Walz: Tear gas in Brooklyn Center meant to avoid another police station burning

Law enforcement spray protesters during the fourth night of unrest outside the Brooklyn Center Police Department following the police shooting of Daunte Wright. (FOX 9)

Officials at the highest levels of state government have supported the use of tear gas and nonlethal munitions in Brooklyn Center during this week's unrest to avoid the burning of a second Minnesota police station in a year, Gov. Tim Walz said Thursday.

The Minnesota National Guard, State Patrol and local police have turned back attempts to overrun the Brooklyn Center Police Department, which has been heavily fortified since Sunday's police killing of Daunte Wright, a Black man shot by a now-former police officer during a traffic stop.

The use of tear gas has put community activists and Brooklyn Center's mayor in conflict with law enforcement officials. Responding to the criticism over police tactics, Gov. Tim Walz told reporters he supported the use of gas to protect people or property. 

"I would ask all of you what you think would’ve happened Sunday night or Monday night, especially had there not been a fence there and had there been no one there," Walz said at a Thursday morning news conference. "I’ve learned from the past, that building would have been burned down and my fear is the surrounding apartments would have been burned too."
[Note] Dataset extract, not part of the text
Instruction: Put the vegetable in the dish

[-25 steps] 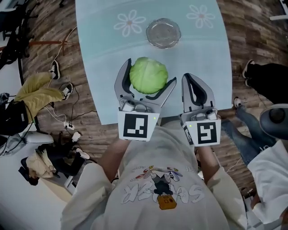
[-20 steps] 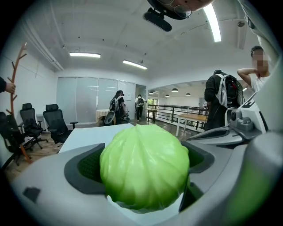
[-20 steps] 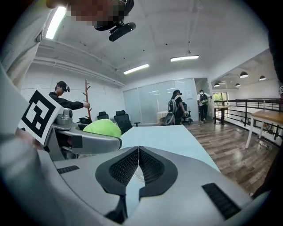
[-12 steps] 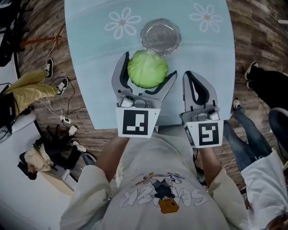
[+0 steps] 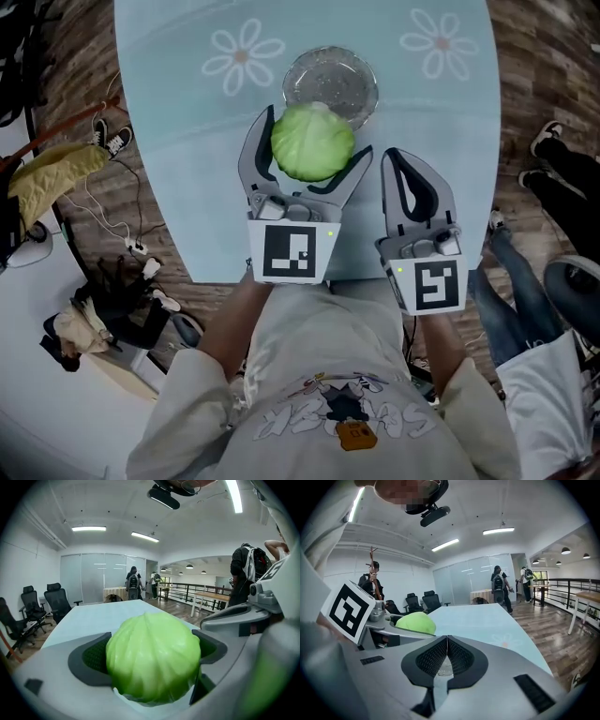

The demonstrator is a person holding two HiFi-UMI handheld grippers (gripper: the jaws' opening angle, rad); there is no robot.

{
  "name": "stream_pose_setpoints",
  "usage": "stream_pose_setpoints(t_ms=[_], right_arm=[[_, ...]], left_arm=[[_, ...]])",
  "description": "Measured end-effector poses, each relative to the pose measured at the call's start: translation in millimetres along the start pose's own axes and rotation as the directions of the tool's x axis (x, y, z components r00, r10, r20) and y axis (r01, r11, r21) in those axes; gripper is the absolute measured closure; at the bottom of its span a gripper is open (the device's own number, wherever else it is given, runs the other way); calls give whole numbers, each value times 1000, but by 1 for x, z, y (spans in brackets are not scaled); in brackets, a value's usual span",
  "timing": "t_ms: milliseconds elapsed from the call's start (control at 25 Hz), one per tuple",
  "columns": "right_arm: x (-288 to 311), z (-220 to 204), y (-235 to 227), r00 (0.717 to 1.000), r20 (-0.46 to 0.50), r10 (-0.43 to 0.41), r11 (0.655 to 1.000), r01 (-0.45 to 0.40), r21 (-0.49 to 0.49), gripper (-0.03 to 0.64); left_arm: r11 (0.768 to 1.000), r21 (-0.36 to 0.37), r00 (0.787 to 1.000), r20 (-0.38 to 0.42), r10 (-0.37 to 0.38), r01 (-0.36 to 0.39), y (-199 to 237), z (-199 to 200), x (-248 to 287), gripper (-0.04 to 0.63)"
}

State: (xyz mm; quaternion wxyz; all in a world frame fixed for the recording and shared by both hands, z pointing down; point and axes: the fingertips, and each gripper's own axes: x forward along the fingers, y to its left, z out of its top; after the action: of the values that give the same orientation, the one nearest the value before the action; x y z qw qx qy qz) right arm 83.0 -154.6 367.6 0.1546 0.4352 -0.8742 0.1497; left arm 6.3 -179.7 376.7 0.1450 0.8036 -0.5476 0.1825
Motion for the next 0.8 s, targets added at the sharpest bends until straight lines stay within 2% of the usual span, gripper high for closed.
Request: stream_pose_setpoints(t_ms=[480,640,800], right_arm=[[37,-26,-27,1000,-24,7,1000,-7,19,595],[45,-37,-33,997,-73,10,999,-8,34,594],[59,-35,-39,999,-27,23,998,-22,51,595]], left_arm=[[1000,13,999,-36,-8,8,10,-30,58,51],[1000,20,998,-62,-11,12,8,-45,75,51],[999,37,995,-98,2,2,11,-58,94,51]])
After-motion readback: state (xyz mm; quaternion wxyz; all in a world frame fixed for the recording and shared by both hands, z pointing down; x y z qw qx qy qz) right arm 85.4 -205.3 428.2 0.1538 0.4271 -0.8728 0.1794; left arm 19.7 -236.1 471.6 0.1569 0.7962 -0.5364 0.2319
Ten months ago, Walz and Minneapolis Mayor Jacob Frey were criticized when rioters took over and burned the Minneapolis Police Third Precinct during unrest over the killing of another Black man, George Floyd.

This week in Brooklyn Center, people have tried to break down the fence outside the city's police building over Wright's death. The defense of the police station has the city's mayor, Mike Elliott, and Hennepin County Sheriff Dave Hutchinson at odds.

Wednesday, Elliott told reporters that "gassing, in my opinion, is not a humane way of policing." The Brooklyn Center City Council has passed a resolution banning its police from using gas during the unrest.

The ban doesn't apply to outside agencies. And Hutchinson, who has operational control of the police response under a multi-jurisdictional command called Operation Safety Net, leveled his own criticism of Elliott.

"The city's actions since Sunday evening have created significant confusion," Hutchinson wrote in a letter obtained by FOX 9. This week, the Brooklyn Center City Council has fired the city manager, and police chief Tim Gannon resigned under pressure.

Walz said he was aware of the tension but indicated no plans to step in.

"Candidly, we're hearing that -- obviously," Walz said of the tension. "I will say, people are working together in a very professional manner."

While he said he has ultimate responsibility for the tactical response, Walz seems determined not to be the face of the operation. 

The governor has not appeared with Elliott and has not gone to Brooklyn Center. He spoke briefly at a law enforcement news conference on Monday, but his two other public events this week were focused on the COVID-19 pandemic.

Walz said he has spoken privately with the mayor and called Katie Wright, Daunte Wright's mother, on Wednesday. He said he has given guidelines to law enforcement on the limited use of chemical agents.

"Mayor Elliott was thrust into a situation that no mayor in America (is in) – I don’t care if they’re the mayor of New York City, Los Angeles or smaller communities," Walz said. "(It's) an untenable situation of scrutiny that’s there, trying to protect his citizens, trying to deal with the trauma, and I think they are doing the very best they can."